Мысли про FL и PPML
Недавно у нас была дискуссия про FL и Privacy-Preserving ML (PPML) вместе с Дмитрием Масловым, Михаилом Фатюхиным, Денисом Афанасьевым, Евгением Поповым и Романом Постниковым: YouTube | Дзен | RuTube. Денис написал отличное саммари, но я может быть где-то дополню.
▫️ Потенциальных бизнес-кейсов объединения данных разных участников много, но оценить эффект от такого объединения заранее очень сложно, а то, что для бизнес-заказчика выглядит как пилот по FL (или другим методам конфиденциальной аналитики), на самом деле является непростым технологическим проектом.
▫️ Вообще ожидания от объединения данных разных владельцев обычно сильно преувеличены. Более того, если говорить про кейсы на табличных (структурированных) данных, то прямое объединение в лоб скорее всего ничего не даст, важны понимание бизнес смысла данных и интеллектуальный feature engineering над объединенными данными. Например, в тех же задачах антифрода большой прирост даёт анализ графа связей и расчет графовых признаков, а в случае федеративных и конфиденциальных вычислений, когда у разных участников есть только локальные части глобального графа, а глобальный граф никто не видит, эта задача непростая (но решаемая).
▫️ В контексте (финансовых) эффектов от объединения данных возникает еще вопрос ценообразования при использовании данных от разных владельцев. Ведь сами по себе данные стоимости не имеют (более того несут затраты: их надо хранить, накапливать и защищать), а стоимость всегда будет зависеть от конкретного бизнес-кейса.
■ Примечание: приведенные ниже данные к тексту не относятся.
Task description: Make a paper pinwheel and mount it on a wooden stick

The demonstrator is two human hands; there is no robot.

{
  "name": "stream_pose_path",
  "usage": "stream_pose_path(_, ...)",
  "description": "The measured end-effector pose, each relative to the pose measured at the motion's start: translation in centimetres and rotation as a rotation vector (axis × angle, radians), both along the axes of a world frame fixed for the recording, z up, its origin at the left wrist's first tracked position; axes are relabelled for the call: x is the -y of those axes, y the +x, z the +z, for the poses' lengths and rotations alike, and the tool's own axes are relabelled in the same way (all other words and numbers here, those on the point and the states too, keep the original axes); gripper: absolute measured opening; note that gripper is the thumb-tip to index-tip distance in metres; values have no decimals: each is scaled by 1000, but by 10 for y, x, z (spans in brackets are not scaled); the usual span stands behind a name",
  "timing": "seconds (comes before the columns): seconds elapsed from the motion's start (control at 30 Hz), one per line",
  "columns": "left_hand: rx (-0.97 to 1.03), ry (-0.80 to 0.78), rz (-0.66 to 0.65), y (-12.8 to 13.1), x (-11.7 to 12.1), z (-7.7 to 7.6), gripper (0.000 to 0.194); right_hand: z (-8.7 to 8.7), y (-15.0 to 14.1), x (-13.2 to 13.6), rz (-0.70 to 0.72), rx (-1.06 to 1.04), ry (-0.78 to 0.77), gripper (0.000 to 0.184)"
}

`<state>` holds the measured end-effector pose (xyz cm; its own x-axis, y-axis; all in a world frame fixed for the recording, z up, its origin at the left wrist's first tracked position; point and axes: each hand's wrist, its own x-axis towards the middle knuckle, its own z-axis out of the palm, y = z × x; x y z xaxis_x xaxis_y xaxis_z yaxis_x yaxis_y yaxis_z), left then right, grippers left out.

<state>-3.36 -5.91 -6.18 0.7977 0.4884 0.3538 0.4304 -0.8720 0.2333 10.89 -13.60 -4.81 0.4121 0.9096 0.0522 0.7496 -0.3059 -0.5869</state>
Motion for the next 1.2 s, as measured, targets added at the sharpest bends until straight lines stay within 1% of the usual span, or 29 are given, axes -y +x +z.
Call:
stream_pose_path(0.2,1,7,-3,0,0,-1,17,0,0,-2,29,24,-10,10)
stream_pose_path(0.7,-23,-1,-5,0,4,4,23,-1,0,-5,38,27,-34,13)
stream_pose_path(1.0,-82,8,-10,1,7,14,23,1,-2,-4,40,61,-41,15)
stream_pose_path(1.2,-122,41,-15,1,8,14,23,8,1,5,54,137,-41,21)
Получается, что стоимость может иметь инференс, а задача технологических провайдеров как раз в том, чтобы научиться справедливо разделять и транслировать эту стоимость от поставщиков данных к потребителям.
▫️ В целом если вспоминать разделение на горизонтальное федеративное обучение (HFL) и вертикальное (VFL), то область enterprise кейсов применения FL для безопасной коллаборации данных будет двигать VFL: объединение разных признаков для одного наблюдения, объединение признаков и целевого события, опять же федеративный feature engineering и контроль качества данных, …
▫️ Можно выделить такие два направления задач, которые исследуются в FL:
— FL для массовых распределенных вычислений на устройствах. Причем бывают ситуации, в которых вопросы конфиденциальности вообще остаются за кадром, а важна именно эффективность вычислений на локальных и глобальных сегментах этих устройств (телефоны, беспилотный транспорт, рои дронов и т.д.). Особенности: большое количество устройств (десятки тысяч — миллионы), небольшие наборы данных на каждом устройств, ограничения на доступность устройств и топологию их связности. Здесь одна из основных задач: гарантировать сходимость методов обучения.
— FL для безопасной агрегации данных. В бизнес кейсах применения таких как скоринг или антифрод всё наоборот: небольшое количество участников (десятки), большие датасеты у каждого из участников, и можно считать что инфраструктура участников доступна 24/7. А для обеспечения конфиденциальности потребуется связка FL + что-то еще: FHE, MPC, дифференциальная приватность.
▫️ Для PPML, включая FL, можно выделить такие основные технические сценарии:
— Обогащение данных, и в более широком смысле обогащение информации. Я бы сюда включил и кейс федеративной валидации моделей, т.е. когда модель именно валидируется, а не дообучается на данных одного или нескольких участников.
— Изоляция данных от разработчиков моделей.
— Разделение данных и сред обучения/исполнения.
▫️ Само по себе FL не является средством криптографической защиты информации (СКЗИ). Но для табличных бизнес-кейсов может сработать аргументация, что компрессия данных в передаваемых весах и градиентах настолько высока, что конфиденциальных данных там точно нет. С другой стороны, есть, например, атаки, направленные на восстановления целевой переменной, да и истории про атаки на FL на неструктурированных данных у всех на слуху. А когда в схему добавляется частичное или полное гомоморфное шифрование, то это уже криптография, причём такая, для которой пока нет стандартов.